═══ SUPPLIED DATA

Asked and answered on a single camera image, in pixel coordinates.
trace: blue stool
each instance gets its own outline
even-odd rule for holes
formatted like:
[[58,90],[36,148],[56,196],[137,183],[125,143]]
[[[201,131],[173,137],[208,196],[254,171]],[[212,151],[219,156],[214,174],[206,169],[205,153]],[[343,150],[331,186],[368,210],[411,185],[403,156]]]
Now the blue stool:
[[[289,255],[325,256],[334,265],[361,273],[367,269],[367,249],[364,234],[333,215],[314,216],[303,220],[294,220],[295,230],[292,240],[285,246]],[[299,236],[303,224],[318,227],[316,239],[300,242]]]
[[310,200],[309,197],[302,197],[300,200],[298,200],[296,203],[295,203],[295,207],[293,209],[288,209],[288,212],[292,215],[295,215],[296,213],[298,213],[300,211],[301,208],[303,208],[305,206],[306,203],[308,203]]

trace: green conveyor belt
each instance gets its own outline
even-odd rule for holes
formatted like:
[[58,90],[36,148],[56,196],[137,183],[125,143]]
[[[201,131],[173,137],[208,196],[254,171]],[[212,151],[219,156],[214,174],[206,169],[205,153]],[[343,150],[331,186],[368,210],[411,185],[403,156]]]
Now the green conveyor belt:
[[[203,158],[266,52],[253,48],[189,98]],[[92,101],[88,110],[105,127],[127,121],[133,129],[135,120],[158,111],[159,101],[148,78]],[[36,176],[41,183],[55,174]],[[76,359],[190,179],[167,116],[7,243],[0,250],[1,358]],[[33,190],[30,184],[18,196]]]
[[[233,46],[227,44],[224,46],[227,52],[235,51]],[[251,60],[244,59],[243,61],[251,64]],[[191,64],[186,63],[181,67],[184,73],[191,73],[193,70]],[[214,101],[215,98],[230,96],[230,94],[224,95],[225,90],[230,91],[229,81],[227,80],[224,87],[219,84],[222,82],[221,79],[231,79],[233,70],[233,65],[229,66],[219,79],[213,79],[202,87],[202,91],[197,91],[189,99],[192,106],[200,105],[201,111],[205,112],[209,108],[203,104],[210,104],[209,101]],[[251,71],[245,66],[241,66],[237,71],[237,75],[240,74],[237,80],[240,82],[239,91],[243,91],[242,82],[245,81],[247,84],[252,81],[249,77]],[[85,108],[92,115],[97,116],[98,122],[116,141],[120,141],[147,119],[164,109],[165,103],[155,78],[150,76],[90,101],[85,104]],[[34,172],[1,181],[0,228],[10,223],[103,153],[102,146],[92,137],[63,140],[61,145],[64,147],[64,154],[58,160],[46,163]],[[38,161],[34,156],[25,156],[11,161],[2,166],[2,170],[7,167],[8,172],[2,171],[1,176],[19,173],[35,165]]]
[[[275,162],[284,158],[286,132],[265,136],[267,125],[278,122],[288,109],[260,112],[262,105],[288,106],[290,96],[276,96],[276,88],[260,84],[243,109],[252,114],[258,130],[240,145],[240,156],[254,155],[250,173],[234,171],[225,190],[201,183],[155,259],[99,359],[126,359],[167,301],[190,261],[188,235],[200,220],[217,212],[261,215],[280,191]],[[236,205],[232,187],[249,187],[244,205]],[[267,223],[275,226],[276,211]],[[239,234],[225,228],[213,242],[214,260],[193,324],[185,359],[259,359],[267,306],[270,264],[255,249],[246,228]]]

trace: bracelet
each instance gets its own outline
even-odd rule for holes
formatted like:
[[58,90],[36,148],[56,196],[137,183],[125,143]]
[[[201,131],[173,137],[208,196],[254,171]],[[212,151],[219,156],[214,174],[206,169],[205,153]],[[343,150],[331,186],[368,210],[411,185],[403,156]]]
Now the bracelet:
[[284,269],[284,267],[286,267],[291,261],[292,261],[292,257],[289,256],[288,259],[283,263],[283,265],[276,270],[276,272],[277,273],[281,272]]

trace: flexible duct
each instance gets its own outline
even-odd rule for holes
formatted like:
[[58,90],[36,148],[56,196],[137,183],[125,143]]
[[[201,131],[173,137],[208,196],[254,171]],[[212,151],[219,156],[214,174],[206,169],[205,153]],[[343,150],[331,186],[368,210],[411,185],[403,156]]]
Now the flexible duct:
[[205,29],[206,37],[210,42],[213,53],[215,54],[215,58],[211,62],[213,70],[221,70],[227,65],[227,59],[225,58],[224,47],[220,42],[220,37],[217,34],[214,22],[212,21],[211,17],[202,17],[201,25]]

══════

§ PROBLEM REQUIREMENTS
Set down the entries above again, word for word.

§ RESULT
Asked and answered on a single camera image, in pixel coordinates.
trace: blue stool
each instance gets its own outline
even-odd rule for holes
formatted like:
[[58,90],[36,148],[56,196],[137,183],[125,143]]
[[[201,131],[173,137],[208,196],[254,171]],[[212,151],[219,156],[214,174],[206,169],[205,153]],[[343,150],[331,186],[368,210],[411,185],[403,156]]]
Now the blue stool:
[[[289,255],[325,256],[334,265],[361,273],[367,269],[367,249],[364,234],[333,215],[314,216],[303,220],[294,220],[295,230],[292,240],[285,246]],[[299,236],[303,224],[318,227],[316,239],[300,242]]]
[[310,200],[309,197],[302,197],[300,200],[298,200],[296,203],[295,203],[295,207],[293,209],[288,209],[288,212],[292,215],[295,215],[296,213],[298,213],[300,211],[301,208],[303,208],[305,206],[306,203],[308,203]]

trace: green conveyor belt
each instance gets its own outline
even-odd rule for holes
formatted like:
[[58,90],[36,148],[56,196],[137,183],[125,143]]
[[[201,131],[173,137],[208,196],[254,171]],[[212,151],[219,156],[214,174],[206,169],[205,153]],[[343,150],[331,186],[368,210],[411,185],[403,156]]]
Now the green conveyor belt:
[[[203,158],[266,52],[253,48],[189,98]],[[92,101],[88,110],[105,127],[127,121],[133,129],[135,120],[158,111],[159,101],[148,78]],[[36,176],[41,183],[55,174]],[[76,359],[190,179],[167,116],[7,243],[0,250],[1,358]],[[33,190],[30,184],[18,196]]]
[[[233,46],[227,44],[224,46],[227,52],[235,51]],[[251,60],[244,59],[243,61],[251,64]],[[191,64],[186,63],[181,67],[184,73],[191,73],[193,70]],[[214,101],[215,98],[230,96],[230,94],[224,95],[225,90],[230,91],[229,81],[227,80],[224,87],[219,84],[222,82],[221,79],[231,79],[233,70],[233,65],[229,66],[219,79],[213,79],[202,87],[202,91],[197,91],[189,99],[192,106],[200,105],[201,111],[205,112],[209,108],[203,104],[210,104],[209,101]],[[251,71],[245,66],[241,66],[237,71],[237,75],[240,74],[237,80],[240,82],[239,91],[243,91],[242,82],[245,81],[247,84],[252,81],[249,77]],[[85,108],[92,115],[97,116],[98,122],[116,141],[120,141],[147,119],[164,109],[165,103],[155,78],[150,76],[90,101],[85,104]],[[34,172],[1,181],[0,228],[10,223],[103,153],[102,146],[92,137],[63,140],[61,145],[64,147],[64,154],[58,160],[46,163]],[[38,161],[34,156],[25,156],[11,161],[2,166],[2,170],[7,167],[8,172],[2,171],[1,176],[19,173],[35,165]]]
[[[275,162],[284,158],[286,132],[265,136],[267,125],[278,122],[288,109],[260,112],[262,105],[288,106],[290,96],[276,96],[276,88],[260,84],[243,109],[252,114],[258,130],[240,145],[240,156],[254,155],[250,173],[234,171],[225,190],[201,183],[155,259],[99,359],[126,359],[167,301],[190,261],[188,235],[200,220],[217,212],[261,215],[280,191]],[[236,205],[232,187],[249,187],[244,205]],[[267,223],[275,226],[276,211]],[[239,234],[225,228],[213,242],[214,260],[193,324],[185,359],[259,359],[267,306],[270,264],[255,249],[246,228]]]

trace: bracelet
each instance gets its own outline
even-odd rule for holes
formatted like:
[[58,90],[36,148],[56,196],[137,183],[125,143]]
[[[201,131],[173,137],[208,196],[254,171]],[[212,151],[219,156],[214,174],[206,169],[205,153]],[[343,150],[331,186],[368,210],[411,185],[403,156]]]
Now the bracelet:
[[284,269],[284,267],[286,267],[291,261],[292,261],[292,257],[289,256],[288,259],[283,263],[283,265],[276,270],[276,272],[277,273],[281,272]]

trace: flexible duct
each instance gets its own outline
even-odd rule for holes
formatted like:
[[58,90],[36,148],[56,196],[137,183],[125,143]]
[[[201,131],[173,137],[208,196],[254,171]],[[212,151],[219,156],[214,174],[206,169],[205,153]],[[343,150],[331,186],[368,210],[411,185],[403,156]]]
Now the flexible duct:
[[205,29],[206,37],[210,42],[213,53],[215,54],[215,58],[211,62],[213,70],[221,70],[227,65],[227,59],[225,58],[224,47],[220,42],[220,37],[217,34],[214,22],[212,21],[211,17],[202,17],[201,25]]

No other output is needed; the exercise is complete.